RSVPs (the semantic web):

My favorite part of this process so far is has been collecting the RSVPs. To keep printing (and environmental) costs down, and to keep our sanity, we decided to ask people to RSVP online. Although there are many methods of creating forms for websites [Wikipedia], Google provided the solution that was easy and met our needs. We created a spreadsheet in Goggle Docs, and then created a form that guests can fill out that dumps the data directly into the spreadsheet. Google Docs auto-generates the html code for the form, which we embedded into our website.

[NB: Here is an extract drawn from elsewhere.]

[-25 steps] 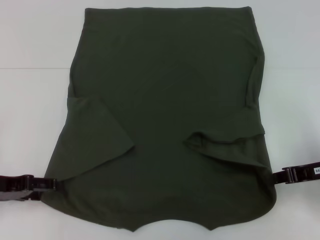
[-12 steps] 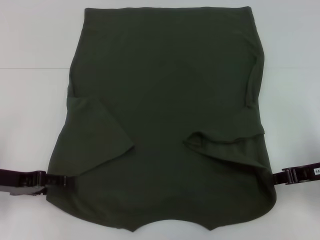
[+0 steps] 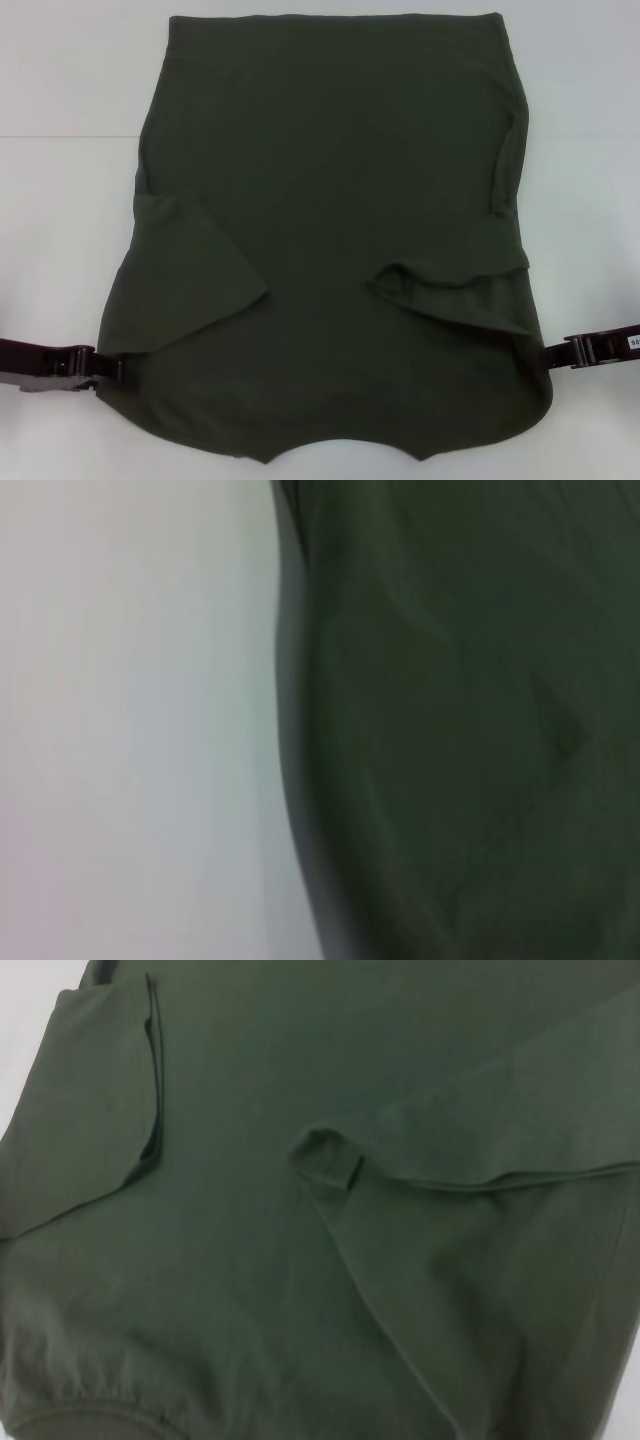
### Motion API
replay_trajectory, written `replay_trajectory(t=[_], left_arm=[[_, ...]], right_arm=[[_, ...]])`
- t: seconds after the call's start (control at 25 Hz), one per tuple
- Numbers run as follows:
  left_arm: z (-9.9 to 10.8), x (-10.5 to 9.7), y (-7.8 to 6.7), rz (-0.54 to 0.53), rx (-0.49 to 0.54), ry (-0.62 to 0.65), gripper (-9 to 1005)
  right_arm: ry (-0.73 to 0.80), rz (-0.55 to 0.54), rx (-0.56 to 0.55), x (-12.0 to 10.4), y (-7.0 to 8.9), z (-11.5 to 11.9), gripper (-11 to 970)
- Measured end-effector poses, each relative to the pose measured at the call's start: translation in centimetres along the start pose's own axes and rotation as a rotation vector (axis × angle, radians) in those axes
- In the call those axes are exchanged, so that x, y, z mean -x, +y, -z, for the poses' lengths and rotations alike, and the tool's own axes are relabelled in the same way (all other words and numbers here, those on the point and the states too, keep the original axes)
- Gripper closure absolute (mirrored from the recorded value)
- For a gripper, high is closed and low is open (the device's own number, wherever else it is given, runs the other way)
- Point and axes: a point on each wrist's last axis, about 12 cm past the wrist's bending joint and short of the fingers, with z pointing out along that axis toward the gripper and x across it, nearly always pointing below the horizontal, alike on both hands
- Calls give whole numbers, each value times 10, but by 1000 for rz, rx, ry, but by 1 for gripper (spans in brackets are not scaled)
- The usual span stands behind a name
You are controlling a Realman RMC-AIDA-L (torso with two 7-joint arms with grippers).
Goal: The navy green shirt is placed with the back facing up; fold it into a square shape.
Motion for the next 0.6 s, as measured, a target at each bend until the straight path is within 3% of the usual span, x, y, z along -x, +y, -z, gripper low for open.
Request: replay_trajectory(t=[0.48, 0.6], left_arm=[[3, 0, 3, -9, 3, -14, 907], [4, -1, 3, -12, -1, -12, 922]], right_arm=[[0, -12, 5, -1, -1, -2, 936], [-1, -5, 6, -2, -3, -1, 936]])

Wasn’t all of this a lot of work? Actually, no. It probably only took an hour. Opening and counting that many RSVP envelopes would have taken twice as long, and would have been a slow, cumbersome, and error-prone process in comparison. Better still, we get emails every time someone RSVPs, and checking out the notes people have written along with their RSVP a couple of times a day is a lot of fun.

The spreadsheet keeps running totals of guests and reception meal menu choices in real-time, and allows both my fiance and I to access it from our remote locations. We were able to invite the family members and friends who are helping us plan to view the spreadsheet.

Paying the Vendors (invoices & online banking):
Managing a budget for a wedding is tricky, but Internet banking has made it a lot easier. By using bill-pay services that both my fiance and I can access, either of us can arrange to send a check to a vendor at the click of a button. We can both have instant access to what is being paid when, and adjust our Google doc spreadsheet at the click of a button to make sure that we are still on track. Doing this on paper, or doing it over the phone, would have been vastly more difficult. [Wikipedia entry for Online Banking]

Paperless (contracts):
There are a few vendors’ relationships that require basic contracting. We could either wait for snail-mail, or buy a fax machine. Actually, we haven’t had a land-line phone in three years and rely exclusively on cellphones, so the fax wouldn’t work. However, internet fax [Wikipedia] services work well. (Checkout eFax or MyFax.) Because we have an account with a fax number, anyone can send a fax to us that will then arrive in our email inboxes as a PDF. It’s super convenient, and environmentally responsible to boot.

If someone needs to actually send us a piece of paper, we have it sent to our postal-to-email bridge, Earth Class Mail. Earth Class Mail scans all the paper that arrives in our PO Box and emails to the PDFs. (Earth Class Mail will also contact the senders of mail you identify as junk and ask them to stop sending it, saving countless pounds of junkmail from ever being printed.)

 Earth-And-Hands1

When we need to sign documents, I slap a digital signature [Wikipedia] on the PDFs. This makes and image of my signature appear on any print-out, and also helps to secure the file digitally, making my signature disappear if the file is modified after I sign it. When sending these contracts back I either email them, virtually “fax” them back using our fax service’s email-to-fax bridge, or have a good ol’ US Postal service paper copy sent to the destination via our email-to-postal-mail-bridge, Postful.
While the fax services are cheaper than owning and maintaining an actual fax machine and phone line, the mail services are more expensive than regular postal mail. In the end, the two are pretty much a wash, and we get the added benefit of having everything we need on-hand at all times from our laptops, having it from states away, and no clutter in our NYC-sized apartment.

…Using all of these various technologies certainly hasn’t changed the nature of the event itself. However, the technologies are helping us to plan a wedding more conveniently over a long distance, involving the people we want involved in planning to the exact degree that we want them involved, and getting surgical with a few of the details that we really care about, helping us plan an event that is more uniquely our own than would have previously been possible.